At baseline, acutely depressed BD patients and healthy controls exhibited similar hippocampal metabolites concentrations, with no changes after 6 weeks of lithium monotherapy. A significant correlation between antidepressant efficacy and increases in NAA concentration over time was observed. Also, there was a significant positive correlation between the changes in glutamate concentrations over follow-up and plasma lithium levels at endpoint. Mixed effects model analysis revealed a bimodal effect of lithium plasma levels in hippocampal glutamate concentrations: levels of 0.2 to 0.49 mmol/L (n=9) were associated with a decrease in glutamate concentrations, whereas the subgroup of BD subjects with "standard" lithium levels (≥ 0.50 mmol/L; n = 10) showed an overall increase in glutamate concentrations over time.
These preliminary results suggest that lithium has a bimodal action in hippocampal glutamate concentration depending on the plasma levels.
海马体与双相情感障碍(BD)的病理生理学高度相关。然而,尚无研究纵向评估锂盐治疗下双相抑郁患者海马体代谢物水平。
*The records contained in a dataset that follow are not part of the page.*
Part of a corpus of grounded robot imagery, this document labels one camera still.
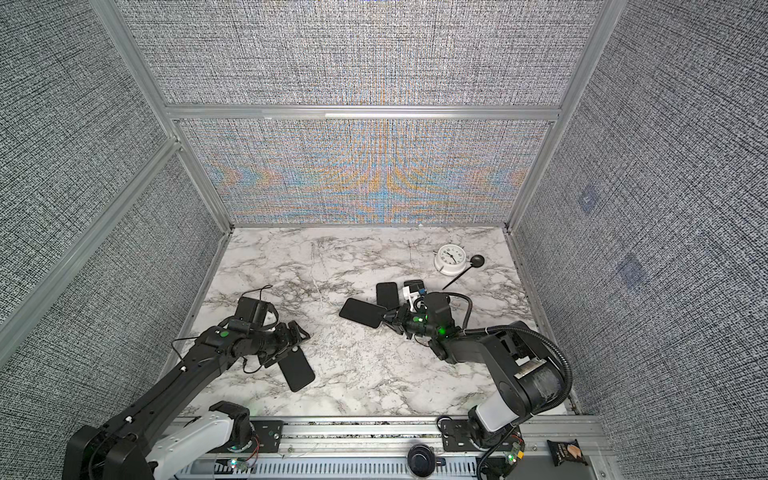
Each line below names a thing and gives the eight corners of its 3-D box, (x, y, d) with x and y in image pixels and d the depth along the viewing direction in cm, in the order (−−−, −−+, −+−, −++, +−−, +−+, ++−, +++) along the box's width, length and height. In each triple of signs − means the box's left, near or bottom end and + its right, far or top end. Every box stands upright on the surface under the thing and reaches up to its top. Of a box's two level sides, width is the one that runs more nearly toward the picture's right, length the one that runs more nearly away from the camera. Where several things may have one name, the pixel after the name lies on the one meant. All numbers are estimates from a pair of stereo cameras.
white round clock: (436, 275, 107) (437, 267, 103) (432, 252, 113) (434, 244, 110) (466, 275, 107) (469, 267, 103) (461, 252, 113) (463, 244, 110)
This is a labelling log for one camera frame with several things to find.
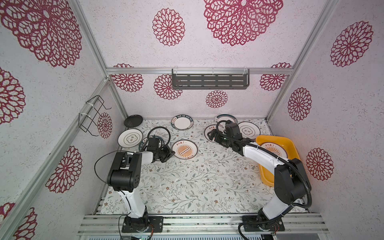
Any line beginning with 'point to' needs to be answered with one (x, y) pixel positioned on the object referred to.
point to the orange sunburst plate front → (276, 148)
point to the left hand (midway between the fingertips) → (175, 153)
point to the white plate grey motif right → (249, 130)
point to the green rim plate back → (182, 122)
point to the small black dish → (133, 121)
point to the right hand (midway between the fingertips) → (212, 133)
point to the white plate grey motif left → (130, 138)
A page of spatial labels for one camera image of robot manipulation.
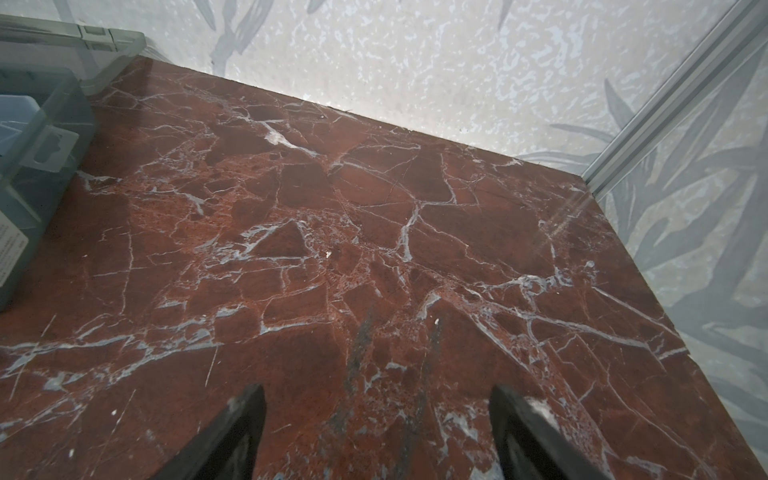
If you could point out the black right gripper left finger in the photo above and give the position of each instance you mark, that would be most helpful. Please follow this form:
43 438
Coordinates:
227 447

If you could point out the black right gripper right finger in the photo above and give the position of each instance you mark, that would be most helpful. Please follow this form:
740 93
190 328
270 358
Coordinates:
528 447

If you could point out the grey compartment organizer box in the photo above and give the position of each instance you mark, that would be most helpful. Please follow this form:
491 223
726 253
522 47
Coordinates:
49 70

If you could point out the aluminium frame post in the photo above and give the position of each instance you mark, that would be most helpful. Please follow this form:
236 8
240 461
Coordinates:
734 39

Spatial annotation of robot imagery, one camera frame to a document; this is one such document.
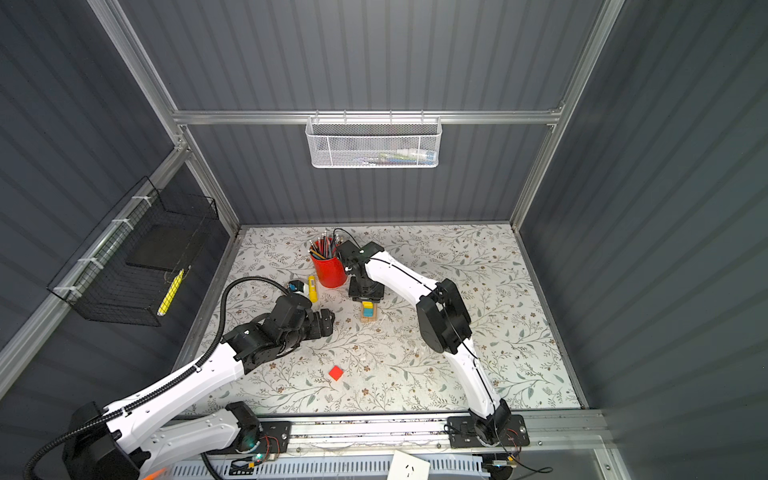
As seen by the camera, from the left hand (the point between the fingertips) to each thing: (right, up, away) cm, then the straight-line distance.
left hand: (323, 317), depth 80 cm
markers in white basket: (+22, +48, +14) cm, 54 cm away
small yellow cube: (+11, +1, +11) cm, 16 cm away
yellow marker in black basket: (-33, +9, -10) cm, 36 cm away
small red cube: (+3, -17, +5) cm, 18 cm away
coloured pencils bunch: (-3, +19, +17) cm, 26 cm away
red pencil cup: (-2, +11, +19) cm, 22 cm away
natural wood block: (+10, -4, +14) cm, 17 cm away
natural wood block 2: (+13, -3, +14) cm, 20 cm away
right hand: (+10, +2, +13) cm, 17 cm away
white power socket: (+22, -31, -13) cm, 40 cm away
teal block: (+11, -1, +13) cm, 17 cm away
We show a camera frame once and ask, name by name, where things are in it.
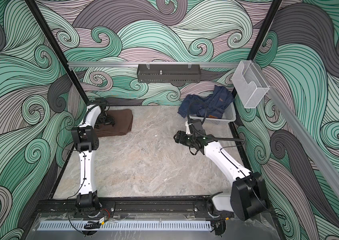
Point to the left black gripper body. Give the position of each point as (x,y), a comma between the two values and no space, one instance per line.
(104,120)

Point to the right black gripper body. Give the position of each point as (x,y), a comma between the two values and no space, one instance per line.
(188,139)

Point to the brown trousers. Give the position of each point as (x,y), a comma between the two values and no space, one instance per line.
(122,124)

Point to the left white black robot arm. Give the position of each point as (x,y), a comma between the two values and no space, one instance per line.
(86,142)

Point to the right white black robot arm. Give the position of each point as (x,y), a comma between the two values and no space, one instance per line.
(248,196)

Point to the navy blue trousers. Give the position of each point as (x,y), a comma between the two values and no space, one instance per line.
(212,106)

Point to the white plastic laundry basket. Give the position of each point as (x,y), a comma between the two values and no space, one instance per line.
(223,117)

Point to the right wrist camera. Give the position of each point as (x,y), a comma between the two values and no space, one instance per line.
(194,126)

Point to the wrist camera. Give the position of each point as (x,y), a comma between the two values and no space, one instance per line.
(194,126)
(100,101)

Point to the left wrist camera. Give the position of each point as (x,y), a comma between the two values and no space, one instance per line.
(100,101)

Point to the aluminium rear rail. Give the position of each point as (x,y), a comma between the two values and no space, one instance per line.
(115,64)

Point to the aluminium rail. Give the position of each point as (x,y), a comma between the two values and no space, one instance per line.
(311,147)
(115,64)

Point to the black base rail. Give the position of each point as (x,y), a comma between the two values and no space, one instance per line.
(188,206)

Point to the clear plastic wall bin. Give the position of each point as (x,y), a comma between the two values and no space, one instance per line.
(250,83)

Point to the white slotted cable duct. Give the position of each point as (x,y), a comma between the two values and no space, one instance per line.
(128,225)

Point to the aluminium right rail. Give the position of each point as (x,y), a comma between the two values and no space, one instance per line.
(311,147)

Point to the black left corner post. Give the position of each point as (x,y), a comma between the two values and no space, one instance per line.
(56,48)

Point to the black corner post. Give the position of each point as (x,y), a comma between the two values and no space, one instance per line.
(264,28)
(56,48)

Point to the black right corner post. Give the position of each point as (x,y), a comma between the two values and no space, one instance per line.
(264,28)

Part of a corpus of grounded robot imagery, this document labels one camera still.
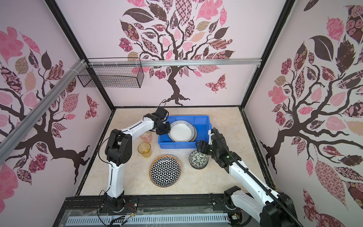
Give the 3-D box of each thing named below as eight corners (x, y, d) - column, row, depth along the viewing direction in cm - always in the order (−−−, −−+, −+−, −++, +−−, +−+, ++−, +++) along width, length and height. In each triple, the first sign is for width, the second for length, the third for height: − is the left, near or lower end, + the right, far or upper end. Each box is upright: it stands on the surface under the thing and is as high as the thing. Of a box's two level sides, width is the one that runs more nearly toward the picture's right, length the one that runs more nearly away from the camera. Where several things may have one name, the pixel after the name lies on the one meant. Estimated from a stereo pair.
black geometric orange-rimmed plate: (147, 187, 81) (146, 186, 79) (152, 156, 94) (151, 154, 91) (181, 187, 81) (181, 186, 79) (181, 156, 94) (181, 154, 91)
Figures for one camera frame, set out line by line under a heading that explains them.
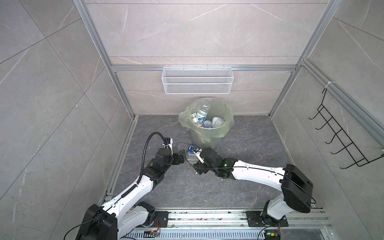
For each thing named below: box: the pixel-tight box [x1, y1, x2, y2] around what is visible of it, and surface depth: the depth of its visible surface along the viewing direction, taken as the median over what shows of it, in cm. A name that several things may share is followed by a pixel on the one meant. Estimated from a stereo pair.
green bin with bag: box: [178, 98, 235, 149], surface depth 90 cm
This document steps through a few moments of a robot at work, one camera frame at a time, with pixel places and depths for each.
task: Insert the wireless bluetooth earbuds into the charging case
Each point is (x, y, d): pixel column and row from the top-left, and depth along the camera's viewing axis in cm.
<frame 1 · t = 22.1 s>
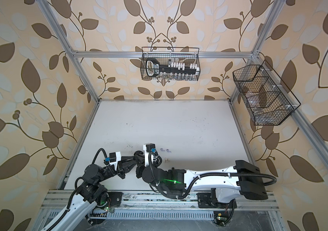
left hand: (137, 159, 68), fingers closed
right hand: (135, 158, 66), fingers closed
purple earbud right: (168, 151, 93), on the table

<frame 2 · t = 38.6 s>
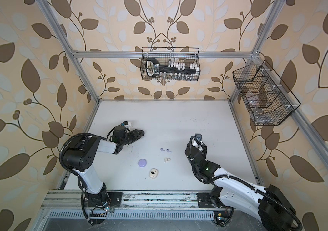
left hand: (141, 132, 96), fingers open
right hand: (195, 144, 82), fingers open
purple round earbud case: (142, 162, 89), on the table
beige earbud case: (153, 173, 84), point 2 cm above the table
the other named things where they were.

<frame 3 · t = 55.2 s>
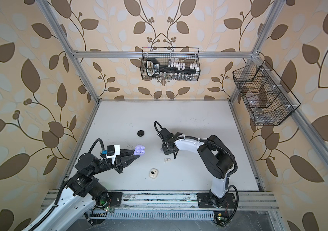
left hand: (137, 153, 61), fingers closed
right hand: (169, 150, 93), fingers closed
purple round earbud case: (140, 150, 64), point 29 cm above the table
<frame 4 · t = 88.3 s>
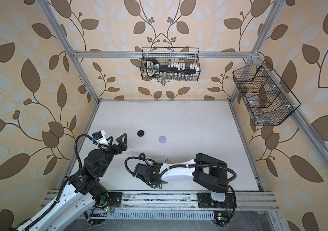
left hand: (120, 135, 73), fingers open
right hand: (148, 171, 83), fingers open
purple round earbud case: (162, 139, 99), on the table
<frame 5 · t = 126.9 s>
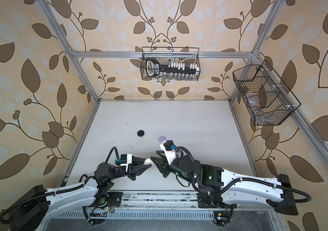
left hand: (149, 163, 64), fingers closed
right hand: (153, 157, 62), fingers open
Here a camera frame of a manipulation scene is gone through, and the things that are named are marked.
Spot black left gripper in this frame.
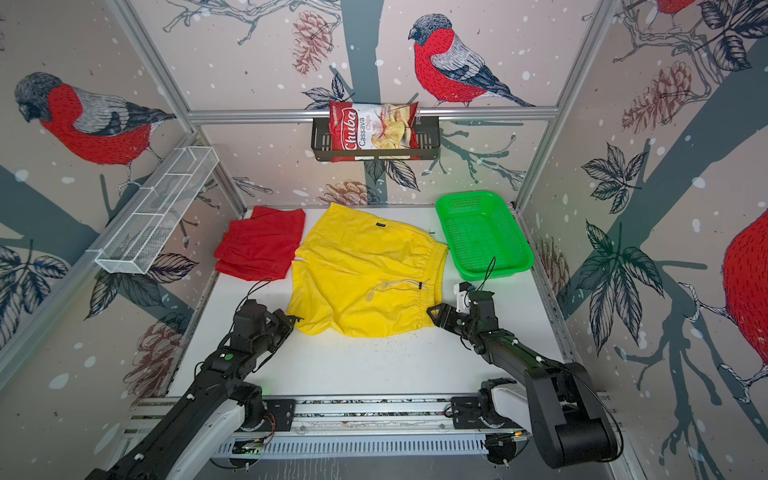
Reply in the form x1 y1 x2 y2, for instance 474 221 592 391
253 308 298 357

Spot red shorts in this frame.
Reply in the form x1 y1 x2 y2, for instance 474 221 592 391
214 207 306 282

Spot yellow shorts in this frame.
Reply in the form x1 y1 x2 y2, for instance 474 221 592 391
287 204 448 339

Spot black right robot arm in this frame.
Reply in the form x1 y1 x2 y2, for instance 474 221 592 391
427 290 625 469

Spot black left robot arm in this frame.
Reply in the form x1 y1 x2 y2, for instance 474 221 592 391
88 300 297 479

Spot green plastic basket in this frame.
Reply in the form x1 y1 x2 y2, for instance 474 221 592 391
436 191 534 282

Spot red chips bag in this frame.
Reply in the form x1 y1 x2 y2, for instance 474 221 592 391
329 102 419 153

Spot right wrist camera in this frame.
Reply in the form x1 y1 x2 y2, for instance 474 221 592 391
454 281 475 314

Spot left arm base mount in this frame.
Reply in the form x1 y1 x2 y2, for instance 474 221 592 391
230 384 297 433

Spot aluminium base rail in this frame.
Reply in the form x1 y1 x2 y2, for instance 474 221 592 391
128 391 619 439

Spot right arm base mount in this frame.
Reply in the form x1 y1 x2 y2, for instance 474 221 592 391
443 378 518 430

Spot black wall shelf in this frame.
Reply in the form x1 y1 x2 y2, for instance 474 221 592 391
311 116 441 162

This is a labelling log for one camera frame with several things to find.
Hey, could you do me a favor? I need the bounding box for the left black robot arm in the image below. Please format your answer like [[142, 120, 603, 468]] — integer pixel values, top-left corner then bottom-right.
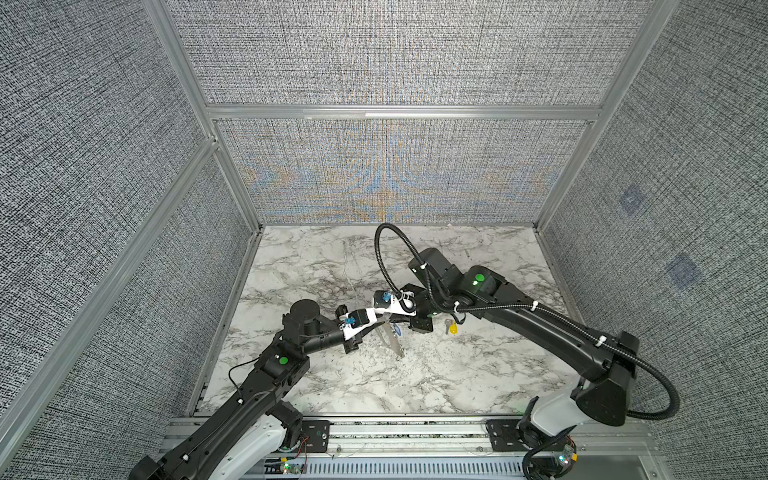
[[129, 293, 402, 479]]

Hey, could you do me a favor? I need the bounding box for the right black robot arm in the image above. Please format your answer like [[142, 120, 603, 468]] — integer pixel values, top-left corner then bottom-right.
[[408, 248, 640, 439]]

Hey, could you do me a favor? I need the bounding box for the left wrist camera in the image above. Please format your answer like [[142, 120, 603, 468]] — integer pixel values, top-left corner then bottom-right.
[[339, 308, 379, 340]]

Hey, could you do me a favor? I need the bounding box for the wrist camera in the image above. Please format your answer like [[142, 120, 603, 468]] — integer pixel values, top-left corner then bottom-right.
[[373, 290, 417, 316], [339, 308, 379, 340]]

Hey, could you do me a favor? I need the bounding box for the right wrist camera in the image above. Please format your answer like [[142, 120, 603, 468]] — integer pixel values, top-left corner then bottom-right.
[[373, 290, 417, 316]]

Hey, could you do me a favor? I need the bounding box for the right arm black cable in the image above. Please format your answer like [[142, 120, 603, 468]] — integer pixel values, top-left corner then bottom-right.
[[374, 223, 682, 480]]

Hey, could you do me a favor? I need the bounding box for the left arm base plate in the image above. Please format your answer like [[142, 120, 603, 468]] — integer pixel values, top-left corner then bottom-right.
[[287, 420, 332, 455]]

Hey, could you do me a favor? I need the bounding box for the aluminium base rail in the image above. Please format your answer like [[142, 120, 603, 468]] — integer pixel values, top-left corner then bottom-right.
[[149, 415, 673, 480]]

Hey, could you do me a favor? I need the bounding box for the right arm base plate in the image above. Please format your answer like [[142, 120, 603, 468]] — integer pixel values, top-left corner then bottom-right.
[[485, 417, 551, 453]]

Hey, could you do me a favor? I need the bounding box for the aluminium enclosure frame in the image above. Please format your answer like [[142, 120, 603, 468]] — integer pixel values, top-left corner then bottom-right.
[[0, 0, 682, 445]]
对19例无用药史的BD患者(78.9%为初治患者,73.7%为II型BD患者)进行研究,这些患者正处于急性抑郁发作期,另有17名健康对照者。在一项开放标签试验中,患者接受锂盐治疗6周。在锂盐治疗前(第0周)和治疗后(第6周),使用3T质子磁共振波谱(1H-MRS)评估左侧海马体中N-乙酰天门冬氨酸(NAA)、肌酸、胆碱、肌醇和谷氨酸水平。代谢物浓度以体内水为参照进行估算,并采用体素分割法进行部分容积校正。
基线时,急性抑郁的BD患者和健康对照者海马体代谢物浓度相似,锂盐单药治疗6周后无变化。观察到抗抑郁疗效与NAA浓度随时间增加之间存在显著相关性。此外,随访期间谷氨酸浓度变化与终点时血浆锂水平之间存在显著正相关。混合效应模型分析显示,血浆锂水平对海马体谷氨酸浓度有双峰效应:0.2至0.49 mmol/L组(n = 9)谷氨酸浓度降低,而“标准”锂水平(≥ 0.50 mmol/L;n = 10)的BD患者亚组谷氨酸浓度随时间总体升高。
这些初步结果表明,锂盐对海马体谷氨酸浓度的作用取决于血浆水平,呈双峰模式。